_PROBLEM TO WORK ON_
Return, unchanged, every line starting at the one with "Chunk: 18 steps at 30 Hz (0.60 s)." and running through the last line of the material below, with nothing else added.
[Start of section]
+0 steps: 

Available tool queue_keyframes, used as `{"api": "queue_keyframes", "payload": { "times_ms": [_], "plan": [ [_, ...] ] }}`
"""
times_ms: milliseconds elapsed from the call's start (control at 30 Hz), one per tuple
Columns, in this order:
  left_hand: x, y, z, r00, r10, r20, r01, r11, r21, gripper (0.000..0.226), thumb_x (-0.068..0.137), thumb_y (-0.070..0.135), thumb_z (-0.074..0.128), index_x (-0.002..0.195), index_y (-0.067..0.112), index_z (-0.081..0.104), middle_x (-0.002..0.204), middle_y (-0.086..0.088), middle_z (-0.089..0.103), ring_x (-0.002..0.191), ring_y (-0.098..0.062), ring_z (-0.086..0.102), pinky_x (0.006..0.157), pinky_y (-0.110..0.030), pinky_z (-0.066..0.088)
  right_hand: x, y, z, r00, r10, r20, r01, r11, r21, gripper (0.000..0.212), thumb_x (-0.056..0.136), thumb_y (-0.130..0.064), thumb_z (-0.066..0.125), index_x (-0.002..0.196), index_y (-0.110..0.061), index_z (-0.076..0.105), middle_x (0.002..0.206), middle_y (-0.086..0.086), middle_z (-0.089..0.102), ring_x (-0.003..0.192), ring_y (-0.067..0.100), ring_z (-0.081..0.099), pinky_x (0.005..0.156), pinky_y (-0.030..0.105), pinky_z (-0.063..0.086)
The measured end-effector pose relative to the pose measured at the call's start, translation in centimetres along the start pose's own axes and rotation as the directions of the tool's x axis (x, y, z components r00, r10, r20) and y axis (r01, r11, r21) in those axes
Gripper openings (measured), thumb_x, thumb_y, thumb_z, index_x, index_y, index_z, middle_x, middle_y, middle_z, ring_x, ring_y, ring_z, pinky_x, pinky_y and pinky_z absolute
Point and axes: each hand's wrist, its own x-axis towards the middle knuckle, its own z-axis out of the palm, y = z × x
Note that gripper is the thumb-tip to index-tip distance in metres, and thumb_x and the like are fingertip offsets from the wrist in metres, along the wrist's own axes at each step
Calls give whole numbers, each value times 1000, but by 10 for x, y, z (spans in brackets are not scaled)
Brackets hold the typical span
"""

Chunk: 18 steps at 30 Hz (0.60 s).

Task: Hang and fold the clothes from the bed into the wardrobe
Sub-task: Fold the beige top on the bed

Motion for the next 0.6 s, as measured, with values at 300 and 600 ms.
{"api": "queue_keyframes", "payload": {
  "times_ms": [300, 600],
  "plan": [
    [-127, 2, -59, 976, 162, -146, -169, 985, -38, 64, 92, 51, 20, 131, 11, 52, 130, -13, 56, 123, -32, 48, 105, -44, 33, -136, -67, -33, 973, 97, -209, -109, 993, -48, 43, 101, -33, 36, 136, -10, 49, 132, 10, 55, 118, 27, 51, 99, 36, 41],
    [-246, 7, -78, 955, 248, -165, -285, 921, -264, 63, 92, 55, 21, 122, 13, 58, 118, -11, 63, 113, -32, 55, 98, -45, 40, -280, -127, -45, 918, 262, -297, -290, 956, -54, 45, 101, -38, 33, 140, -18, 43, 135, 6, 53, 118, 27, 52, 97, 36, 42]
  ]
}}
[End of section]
_RESPONSE_
Chunk: 18 steps at 30 Hz (0.60 s).

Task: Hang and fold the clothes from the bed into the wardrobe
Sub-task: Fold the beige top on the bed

Motion for the next 0.6 s, as measured, with values at 300 and 600 ms.
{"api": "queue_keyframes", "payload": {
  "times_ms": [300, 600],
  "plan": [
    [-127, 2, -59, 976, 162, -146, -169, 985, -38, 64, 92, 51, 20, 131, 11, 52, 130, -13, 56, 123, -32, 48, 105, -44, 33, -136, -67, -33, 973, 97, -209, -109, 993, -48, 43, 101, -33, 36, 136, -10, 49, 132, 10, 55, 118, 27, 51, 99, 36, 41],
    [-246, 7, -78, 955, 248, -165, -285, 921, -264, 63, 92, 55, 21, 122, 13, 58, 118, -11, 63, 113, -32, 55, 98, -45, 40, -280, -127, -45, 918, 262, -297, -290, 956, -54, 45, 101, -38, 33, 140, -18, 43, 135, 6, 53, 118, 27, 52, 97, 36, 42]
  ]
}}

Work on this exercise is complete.